Exercise:
All lines before the one containing "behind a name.", plus that line itself, are to be printed exactly as they appear below.

Dataset content:
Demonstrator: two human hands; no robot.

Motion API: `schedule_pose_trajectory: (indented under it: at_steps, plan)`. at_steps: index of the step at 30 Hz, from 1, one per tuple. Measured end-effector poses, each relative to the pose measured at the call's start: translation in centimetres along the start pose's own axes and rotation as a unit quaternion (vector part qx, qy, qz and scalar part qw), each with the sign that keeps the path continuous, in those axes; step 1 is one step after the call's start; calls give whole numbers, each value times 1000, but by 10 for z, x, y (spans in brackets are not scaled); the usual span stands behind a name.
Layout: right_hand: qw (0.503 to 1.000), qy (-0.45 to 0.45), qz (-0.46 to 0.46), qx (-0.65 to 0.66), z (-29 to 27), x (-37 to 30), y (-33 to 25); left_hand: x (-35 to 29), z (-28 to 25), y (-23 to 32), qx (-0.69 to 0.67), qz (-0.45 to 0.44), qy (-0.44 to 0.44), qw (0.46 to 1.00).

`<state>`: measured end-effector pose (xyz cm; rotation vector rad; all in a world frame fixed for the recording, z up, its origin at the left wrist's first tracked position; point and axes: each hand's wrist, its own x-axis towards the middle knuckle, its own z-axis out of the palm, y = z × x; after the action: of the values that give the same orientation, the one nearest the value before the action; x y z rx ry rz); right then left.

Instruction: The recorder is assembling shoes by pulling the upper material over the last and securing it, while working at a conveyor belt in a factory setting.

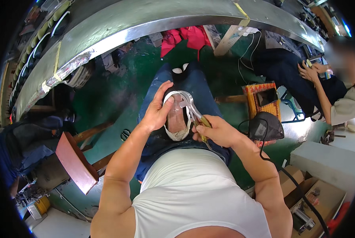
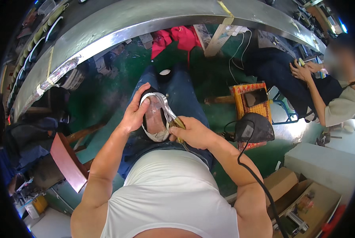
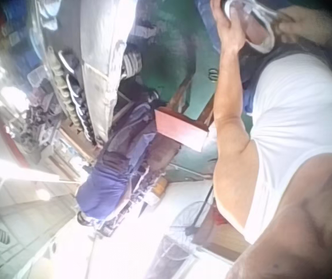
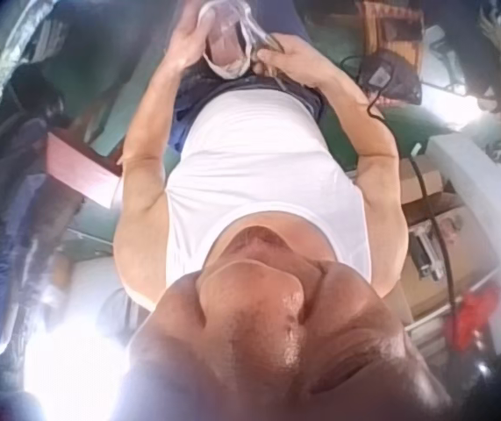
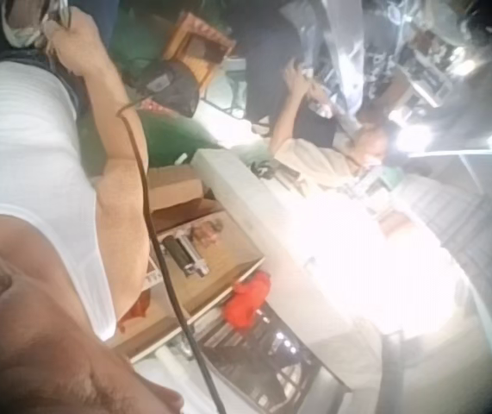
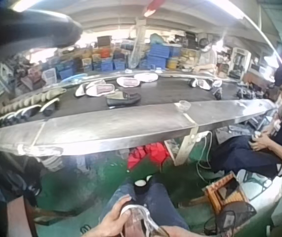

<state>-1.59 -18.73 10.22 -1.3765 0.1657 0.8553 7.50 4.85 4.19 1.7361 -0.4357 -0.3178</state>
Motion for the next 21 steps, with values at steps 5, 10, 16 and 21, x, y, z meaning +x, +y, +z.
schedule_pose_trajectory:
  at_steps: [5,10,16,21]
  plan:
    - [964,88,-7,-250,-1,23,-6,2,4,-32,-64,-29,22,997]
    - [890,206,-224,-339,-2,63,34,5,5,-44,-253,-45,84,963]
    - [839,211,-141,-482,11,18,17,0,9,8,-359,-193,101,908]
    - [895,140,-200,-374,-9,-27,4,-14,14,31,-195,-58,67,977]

Reply to the task:
Demonstrator: two human hands; no robot.

Motion API: `schedule_pose_trajectory: (indented under it: at_steps, plan)`. at_steps: index of the step at 30 Hz, from 1, one per tuple. Measured end-effector poses, each relative to the pose measured at the call's start: translation in centimetres along the start pose's own axes and rotation as a unit quaternion (vector part qx, qy, qz and scalar part qw), each with the sign that keeps the path continuous, in those axes; step 1 is one step after the call's start; calls give whole numbers, each value times 1000, but by 10 for z, x, y (spans in brackets are not scaled); the usual span stands behind a name.

There is no more output for this exercise.